Scenario 1 – living standards fall as inflation can’t be held down in a resource constrained world; there’s no growth to absorb the lump of un-and-underemployment that existed even in the boom times; plus there’s a sense of mass psychological ennui that comes from a modern fixation with the idea that things should always be getting better, in material ways. This is “Bad News”. We need to get rid of the zombie companies and have some good old fashioned unemployment to get the creative entrepreneurial juices going again.

Scenario 2 –  living standards fall as inflation can’t be held down in a resource constrained world; but then spending patterns adjust. Painful, but eventually “Good News”. A new ‘slow world’ emerges, with the slow return of slow growth, facilitated by import substitution and the re-localising of production.

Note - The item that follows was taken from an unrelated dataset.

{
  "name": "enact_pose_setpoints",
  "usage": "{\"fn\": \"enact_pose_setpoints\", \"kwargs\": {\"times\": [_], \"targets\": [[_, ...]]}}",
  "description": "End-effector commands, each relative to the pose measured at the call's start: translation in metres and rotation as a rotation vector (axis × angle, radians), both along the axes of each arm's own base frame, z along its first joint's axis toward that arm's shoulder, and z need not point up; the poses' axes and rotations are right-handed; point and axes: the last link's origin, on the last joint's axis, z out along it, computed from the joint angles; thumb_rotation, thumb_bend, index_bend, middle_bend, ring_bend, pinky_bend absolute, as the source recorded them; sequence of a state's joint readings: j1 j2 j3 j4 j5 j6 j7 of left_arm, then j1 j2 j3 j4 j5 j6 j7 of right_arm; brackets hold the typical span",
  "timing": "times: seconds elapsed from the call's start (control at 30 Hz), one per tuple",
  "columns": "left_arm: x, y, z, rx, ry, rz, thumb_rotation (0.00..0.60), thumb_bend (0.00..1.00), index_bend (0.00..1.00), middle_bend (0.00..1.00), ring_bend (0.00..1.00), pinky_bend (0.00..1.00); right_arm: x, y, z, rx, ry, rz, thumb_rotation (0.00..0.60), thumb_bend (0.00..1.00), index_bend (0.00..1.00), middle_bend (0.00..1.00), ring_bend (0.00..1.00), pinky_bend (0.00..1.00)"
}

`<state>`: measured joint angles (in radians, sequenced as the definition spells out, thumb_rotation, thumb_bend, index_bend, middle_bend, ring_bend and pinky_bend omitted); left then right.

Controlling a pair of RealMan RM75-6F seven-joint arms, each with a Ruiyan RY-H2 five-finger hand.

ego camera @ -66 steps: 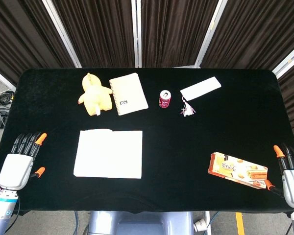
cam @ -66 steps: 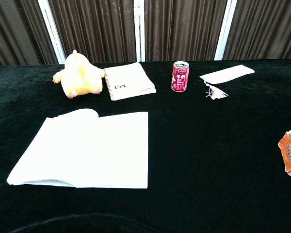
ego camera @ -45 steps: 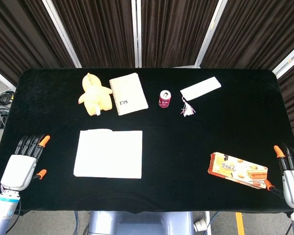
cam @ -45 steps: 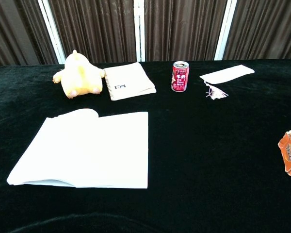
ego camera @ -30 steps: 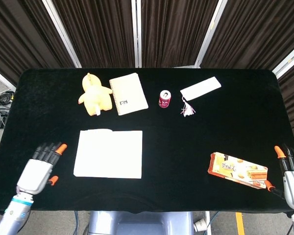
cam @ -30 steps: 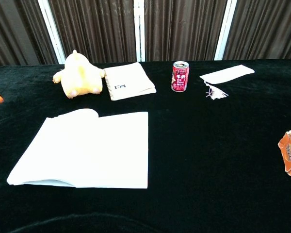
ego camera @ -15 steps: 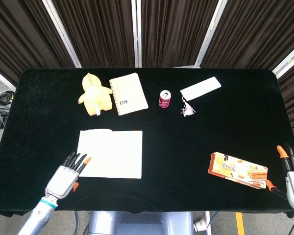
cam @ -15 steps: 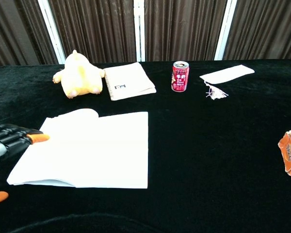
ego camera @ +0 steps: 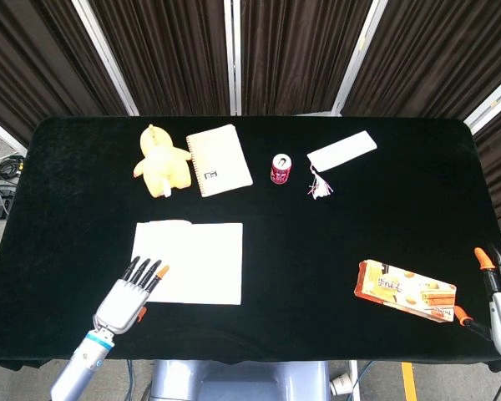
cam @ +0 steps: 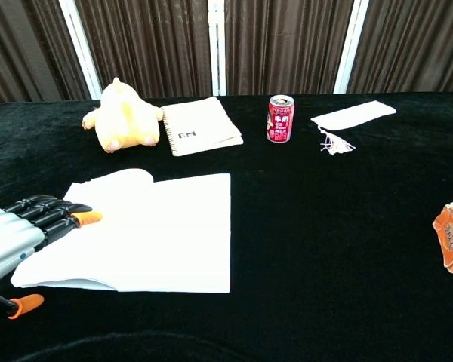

Evidence for the latter? Perhaps forking out £65.70 a week on transport including £25 on fuel – as the average family does – begins to seem like an extravagance. Hence spending on new cars is down by one third since 5 years ago. In Greece there has been a huge increase in cycling since the crisis whilst in Italy the sale of bikes has out-paced that of cars for the first time in 40 years. Perhaps these are short-term sacrifices to be reversed in time – but they are exactly the signs we would expect to see in the shift to a sow economy.